Out of the material that follows, write out exactly the lines from the line with "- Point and" to the line with "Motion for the", both ends included, and no others.

* Supplied data
+++

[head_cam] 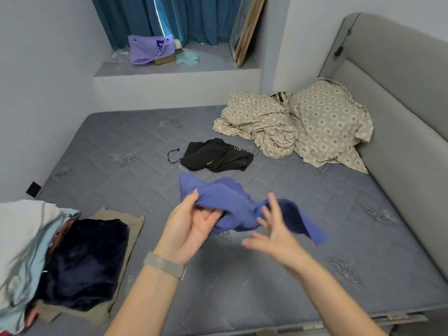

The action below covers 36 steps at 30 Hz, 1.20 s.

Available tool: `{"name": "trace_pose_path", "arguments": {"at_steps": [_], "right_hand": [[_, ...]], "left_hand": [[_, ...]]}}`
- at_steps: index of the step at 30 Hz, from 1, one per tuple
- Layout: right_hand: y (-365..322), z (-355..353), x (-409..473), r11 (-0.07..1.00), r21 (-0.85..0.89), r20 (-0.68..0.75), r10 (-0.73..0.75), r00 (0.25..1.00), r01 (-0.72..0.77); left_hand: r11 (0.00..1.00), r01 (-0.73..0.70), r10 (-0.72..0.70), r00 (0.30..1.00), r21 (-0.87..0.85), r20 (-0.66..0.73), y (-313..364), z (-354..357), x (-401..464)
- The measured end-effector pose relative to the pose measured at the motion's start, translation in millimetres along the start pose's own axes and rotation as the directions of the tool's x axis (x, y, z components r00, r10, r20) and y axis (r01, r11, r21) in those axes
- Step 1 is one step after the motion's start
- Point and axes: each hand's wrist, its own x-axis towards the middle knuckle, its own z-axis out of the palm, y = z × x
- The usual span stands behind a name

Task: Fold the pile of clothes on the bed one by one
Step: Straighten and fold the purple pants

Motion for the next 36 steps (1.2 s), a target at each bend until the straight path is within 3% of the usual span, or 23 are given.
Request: {"name": "trace_pose_path", "arguments": {"at_steps": [2, 6, 9, 11, 13, 16, 18, 20, 22, 24, 26, 30, 32, 34, 36], "right_hand": [[16, 35, 3, 0.971, -0.231, 0.076, -0.050, 0.996, 0.066], [3, 45, 24, 0.992, -0.124, -0.306, -0.038, 0.951, -0.001], [-20, 17, 25, 0.995, -0.039, -0.388, 0.074, 0.919, -0.097], [-36, -1, 20, 0.996, 0.047, -0.366, 0.088, 0.926, -0.076], [-55, -14, 13, 0.994, 0.110, -0.334, 0.058, 0.941, -0.023], [-84, -32, 4, 0.992, 0.122, -0.246, -0.004, 0.969, 0.035], [-96, -47, 2, 0.996, 0.063, -0.135, -0.051, 0.989, 0.060], [-103, -70, 4, 0.991, -0.113, -0.036, -0.078, 0.996, 0.074], [-107, -98, 7, 0.939, -0.332, 0.029, -0.089, 0.996, 0.093], [-105, -131, 12, 0.852, -0.499, 0.102, -0.122, 0.987, 0.157], [-99, -165, 19, 0.798, -0.558, 0.152, -0.171, 0.973, 0.228], [-83, -240, 33, 0.778, -0.601, 0.111, -0.144, 0.983, 0.182], [-77, -276, 38, 0.775, -0.619, 0.115, -0.071, 0.991, 0.128], [-75, -307, 42, 0.827, -0.560, 0.088, 0.018, 0.996, 0.035], [-72, -330, 49, 0.860, -0.506, 0.029, 0.091, 0.995, -0.063]], "left_hand": [[0.997, 0.012, -0.017, 0.998, 0.078, 0.060, -2, 17, 0], [0.946, -0.056, -0.002, 0.984, 0.320, 0.178, 7, 36, -4], [0.858, -0.168, 0.060, 0.971, 0.485, 0.231, 21, 28, -3], [0.737, -0.249, 0.172, 0.968, 0.628, 0.182, 27, 17, 4], [0.695, -0.272, 0.282, 0.955, 0.666, 0.095, 29, 10, 13], [0.833, -0.205, 0.290, 0.953, 0.514, -0.091, 25, 16, 25], [0.845, -0.187, 0.299, 0.942, 0.500, -0.153, 17, 24, 32], [0.815, -0.205, 0.351, 0.919, 0.542, -0.180, 5, 30, 39], [0.700, -0.269, 0.459, 0.879, 0.662, -0.129, -9, 34, 48], [0.484, -0.310, 0.536, 0.844, 0.818, 0.003, -25, 39, 57], [0.356, -0.322, 0.547, 0.833, 0.877, 0.084, -46, 49, 65], [0.322, -0.352, 0.494, 0.854, 0.879, 0.161, -98, 77, 83], [0.229, -0.334, 0.465, 0.863, 0.914, 0.199, -124, 89, 94], [0.157, -0.294, 0.341, 0.912, 0.943, 0.227, -146, 98, 103], [-0.011, -0.267, 0.206, 0.942, 0.964, 0.264, -164, 98, 110]]}}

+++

* Task answer
- Point and axes: each hand's wrist, its own x-axis towards the middle knuckle, its own z-axis out of the palm, y = z × x
- The usual span stands behind a name

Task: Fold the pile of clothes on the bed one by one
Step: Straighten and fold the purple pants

Motion for the next 36 steps (1.2 s), a target at each bend until the straight path is within 3% of the usual span, or 23 are given.

Whatever the exercise asked has now been answered.